Children should be taught how to think critically rather than memorizing facts in school. To what extent do you agree or disagree?
Some people say that it is better for school children to learn to think critically instead of learning facts by heart. I totally agree with this statement, and this essay will argue the reasons why.
School is the foundation of all knowledge that is gained throughout the life of people. Therefore, all the subjects which are taught at school should be practical and should help children solve problems later in life. It is worth mentioning that school is not a place where robots are generated with tons of data loaded which is unable to think and adapt to the sudden changes of life. Unlike robots, humans must know how to assess the situation and make conscious decisions accordingly.
Definitely, this process should start from early ages, and of course, school plays an important role in this. In order to implement this, school curriculums must include classes in which students can independently think and evaluate certain topics. As a consequence, Generation Z, unlike other generations, will grow up to be more sensible and tactful.
Additionally, memorized information is easy to forget and context-based. When children consume a lot of data at once, for example, years and names of people, it can cause brain dysfunctions. The thing is, the brain is like a storage system—the more data loaded, the more earlier ones start fading away. Although it is believed that young children are better at memorizing facts than adults, it does not mean that they can be pressured to memorize all data from different subjects.
Furthermore, I should mention the context-based side of the facts and knowledge when it is memorized. I mean, children, whenever they memorize certain facts or data, they cannot use it flexibly in other contexts or different situations. For instance, history lessons shed light on this matter. In a typical history class, children learn when and where certain wars happened instead of understanding and thinking about what were the reasons and consequences of them. In my opinion, rather than memorizing facts about historical events, children should discuss and think critically about their consequences and learn lessons from them.
In conclusion, children should be trained to think critically because they need to use their knowledge in life and should not be like machines. As for the better future of young students, schools should teach critical thinking skills. In order to reach it, lessons at schools should be discussed and assessed by children independently
The essay is logically organized and ideas are connected well. The introduction, body paragraphs, and conclusion are clearly identifiable. However, there are a few instances where the flow of ideas could be improved. The essay is well-structured, with a clear introduction, body paragraphs that each discuss a different aspect of the issue, and a conclusion that restates the main argument. Transitions between ideas are smooth, and the essay overall demonstrates good coherence. However, the cohesion could be improved by more explicitly linking the main points back to the thesis statement in the conclusion.
Suggestions
- Try to ensure that your ideas flow more smoothly from one to the next.
The essay demonstrates a good range of vocabulary and idiomatic language. However, there are a few instances of awkward or incorrect word choice. The essay demonstrates a good command of a range of vocabulary, with appropriate use of academic language. However, there are a few instances where word choice could be improved for clarity and precision.
The essay demonstrates a good range of grammatical structures and is mostly accurate. However, there are a few minor errors that could be improved. The essay demonstrates a good command of a range of grammatical structures, with a variety of sentence types used effectively. However, there are a few minor errors that could be corrected for improved clarity and accuracy.

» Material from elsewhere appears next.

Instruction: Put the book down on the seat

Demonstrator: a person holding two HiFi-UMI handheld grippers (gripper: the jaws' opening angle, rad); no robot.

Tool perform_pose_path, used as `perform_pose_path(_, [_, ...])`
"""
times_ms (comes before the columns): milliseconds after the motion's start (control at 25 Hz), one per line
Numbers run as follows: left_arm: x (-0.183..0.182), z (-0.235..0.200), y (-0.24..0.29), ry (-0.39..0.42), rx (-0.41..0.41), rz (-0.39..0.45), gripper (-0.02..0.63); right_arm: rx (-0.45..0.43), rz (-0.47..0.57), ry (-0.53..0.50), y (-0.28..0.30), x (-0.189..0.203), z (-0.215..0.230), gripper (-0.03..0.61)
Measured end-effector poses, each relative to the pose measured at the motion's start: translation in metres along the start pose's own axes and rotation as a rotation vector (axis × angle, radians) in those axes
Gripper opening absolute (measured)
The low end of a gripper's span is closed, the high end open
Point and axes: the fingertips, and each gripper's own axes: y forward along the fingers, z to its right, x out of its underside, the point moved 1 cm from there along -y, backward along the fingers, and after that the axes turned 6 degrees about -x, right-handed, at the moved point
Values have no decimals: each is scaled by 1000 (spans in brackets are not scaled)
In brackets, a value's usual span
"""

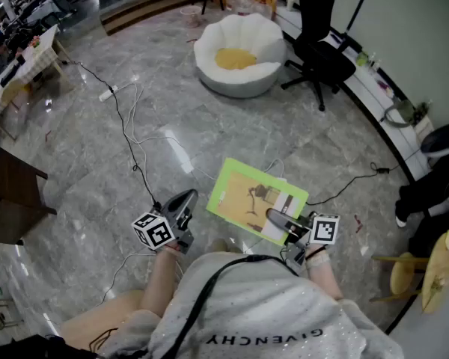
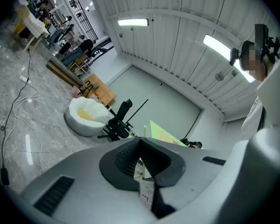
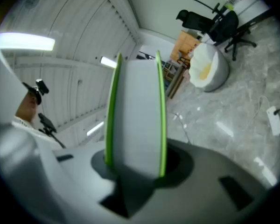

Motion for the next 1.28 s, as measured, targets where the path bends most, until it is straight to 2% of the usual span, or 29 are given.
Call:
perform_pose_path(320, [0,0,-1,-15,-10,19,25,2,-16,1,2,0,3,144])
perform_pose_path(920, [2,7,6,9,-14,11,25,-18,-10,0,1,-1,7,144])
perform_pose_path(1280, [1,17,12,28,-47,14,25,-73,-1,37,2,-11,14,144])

The essay addresses the task effectively, presenting a clear position and supporting it with relevant examples. The essay effectively addresses the prompt, presenting a clear position that critical thinking skills are more valuable than memorizing facts in school. The writer provides a well-structured argument with a clear introduction, body paragraphs that each discuss a different aspect of the issue, and a conclusion that restates the main argument. The position is supported with relevant examples and explanations that demonstrate a deep understanding of the issue. However, the argument could be further strengthened by more explicitly linking the main points back to the thesis statement in the conclusion.
Suggestions
- Consider more explicitly linking the main points back to the thesis statement in the conclusion to strengthen the overall argument.